La progesterona en sangre también se ha utilizado en el proceso diagnóstico del embarazo ectópico, aunque ha demostrado ser más eficaz en la predicción de la evolución de una gestación.
 
TRATAMIENTO DEL EMBARAZO ECTÓPICO
 
Hasta finales del siglo XIX, el tratamiento del embarazo ectópico consistía en la mera observación de la evolución del mismo, lo cual suponía una tasa de mortalidad del 70%. Con la introducción de las técnicas anestésicas y quirúrgicas, la extirpación de la trompa afectada se convirtió en el tratamiento de elección.
 
Los tratamientos han evolucionado con los años, buscando métodos menos agresivos, que produzcan menos complicaciones sobre la paciente y su fertilidad futura, y que permita una recuperación clínica más rápida y sencilla.
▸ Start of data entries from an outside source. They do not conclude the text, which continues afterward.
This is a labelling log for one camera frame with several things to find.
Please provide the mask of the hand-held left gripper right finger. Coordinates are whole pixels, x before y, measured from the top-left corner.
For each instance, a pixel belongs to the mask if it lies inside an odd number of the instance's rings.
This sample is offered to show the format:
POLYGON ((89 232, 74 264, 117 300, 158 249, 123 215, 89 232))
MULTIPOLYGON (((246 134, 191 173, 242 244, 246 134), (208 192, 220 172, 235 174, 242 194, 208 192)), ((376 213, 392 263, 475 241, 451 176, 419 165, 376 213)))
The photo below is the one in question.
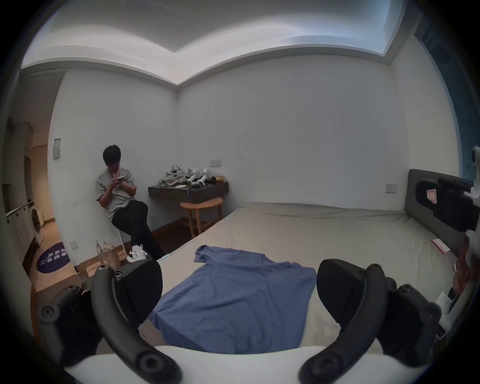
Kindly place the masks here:
POLYGON ((330 384, 347 374, 377 340, 385 355, 410 368, 425 366, 434 347, 441 309, 409 284, 397 287, 379 264, 366 269, 323 260, 316 289, 340 326, 339 336, 299 370, 302 384, 330 384))

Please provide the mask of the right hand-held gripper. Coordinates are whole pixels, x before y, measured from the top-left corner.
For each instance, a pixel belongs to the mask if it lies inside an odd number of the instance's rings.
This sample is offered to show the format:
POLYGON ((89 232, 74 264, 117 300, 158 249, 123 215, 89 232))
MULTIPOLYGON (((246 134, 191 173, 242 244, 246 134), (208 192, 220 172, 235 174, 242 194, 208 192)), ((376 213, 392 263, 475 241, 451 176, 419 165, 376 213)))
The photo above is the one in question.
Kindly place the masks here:
POLYGON ((437 181, 423 179, 415 187, 417 202, 433 212, 433 216, 456 231, 466 231, 469 247, 465 259, 470 267, 470 278, 459 297, 449 298, 441 293, 437 304, 441 318, 437 331, 438 339, 446 339, 459 318, 465 314, 466 306, 479 282, 480 257, 480 208, 473 198, 466 195, 474 183, 458 177, 441 176, 437 181))

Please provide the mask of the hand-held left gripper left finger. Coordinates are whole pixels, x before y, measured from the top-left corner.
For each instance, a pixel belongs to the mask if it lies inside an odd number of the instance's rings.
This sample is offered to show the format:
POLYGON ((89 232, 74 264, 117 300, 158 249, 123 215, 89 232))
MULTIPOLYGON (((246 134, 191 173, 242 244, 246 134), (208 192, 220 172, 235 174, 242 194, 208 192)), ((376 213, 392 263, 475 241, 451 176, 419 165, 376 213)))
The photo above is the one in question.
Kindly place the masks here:
POLYGON ((96 354, 102 339, 120 360, 151 384, 178 384, 182 371, 139 331, 163 291, 159 263, 146 259, 118 269, 100 265, 81 285, 69 285, 38 309, 37 318, 53 360, 73 368, 96 354))

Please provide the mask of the person's right hand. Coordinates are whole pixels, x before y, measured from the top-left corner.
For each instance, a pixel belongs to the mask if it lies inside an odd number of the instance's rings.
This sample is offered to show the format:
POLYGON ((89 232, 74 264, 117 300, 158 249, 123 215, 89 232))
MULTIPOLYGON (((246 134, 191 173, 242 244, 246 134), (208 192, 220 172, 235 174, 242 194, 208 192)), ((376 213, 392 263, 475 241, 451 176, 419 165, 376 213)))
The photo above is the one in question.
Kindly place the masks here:
POLYGON ((455 275, 453 277, 453 292, 455 297, 459 297, 461 295, 470 279, 470 267, 466 261, 466 254, 469 249, 469 244, 469 238, 464 237, 459 257, 455 262, 455 275))

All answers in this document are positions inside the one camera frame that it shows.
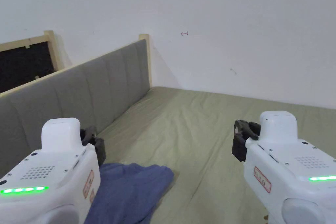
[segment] gray upholstered headboard
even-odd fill
[[[100,132],[150,88],[146,40],[0,95],[0,177],[41,148],[42,126],[75,117]]]

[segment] white wall
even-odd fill
[[[335,0],[0,0],[0,8],[0,43],[54,30],[66,66],[150,33],[154,85],[336,108]]]

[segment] wooden post
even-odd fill
[[[148,62],[148,76],[149,76],[149,87],[152,87],[152,67],[151,67],[151,47],[149,44],[149,34],[139,34],[139,40],[146,40],[147,45],[147,62]]]
[[[44,35],[48,36],[49,53],[50,53],[50,57],[52,59],[52,64],[54,66],[55,71],[64,69],[64,65],[63,65],[63,62],[61,61],[59,51],[57,48],[54,31],[52,30],[44,31]]]

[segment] red label sticker
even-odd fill
[[[91,202],[91,204],[94,201],[94,198],[95,198],[95,192],[94,192],[94,189],[92,188],[92,191],[91,191],[91,194],[90,194],[90,202]]]
[[[87,177],[85,186],[84,186],[84,188],[83,188],[83,195],[84,195],[84,198],[86,198],[87,195],[89,194],[90,187],[91,187],[91,185],[92,185],[92,182],[94,181],[94,178],[95,178],[94,171],[91,170],[89,176]]]
[[[262,184],[262,186],[265,188],[265,190],[270,193],[272,184],[269,182],[269,180],[265,177],[265,175],[255,166],[254,167],[254,177]]]

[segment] green led light strip
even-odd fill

Aun así, actualmente podríamos seguir planteando una actitud expectante, es decir, la observación y control clínico, analítico y ecográfico de la paciente, aunque esta situación quedaría reservada única y exclusivamente a unos casos muy concretos y con unas condiciones muy específicas.
 
El tratamiento farmacológico tiene como objetivo la resolución de la patología promoviendo el aborto tubárico o bien induciendo la reabsorción del embarazo ectópico.
Aunque son varias las sustancias que se han utilizado, la que mayor difusión tiene en la práctica clínica es el metotrexato, aplicado vía intramuscular o localmente mediante punción sobre el saco ectópico.
 
El tratamiento quirúrgico actual se basa en la laparoscopia, una técnica endoscópica que permite el acceso a la cavidad abdominal y pélvica a través de unas incisiones muy pequeñas con una recuperación tras la intervención mucho más rápida. 

La intervención quirúrgica puede oscilar desde la extirpación de la trompa afectada a la incisión sobre la misma, en el lugar en el que se identifica la presencia del embarazo ectópico, con aspiración del tejido contenido allí.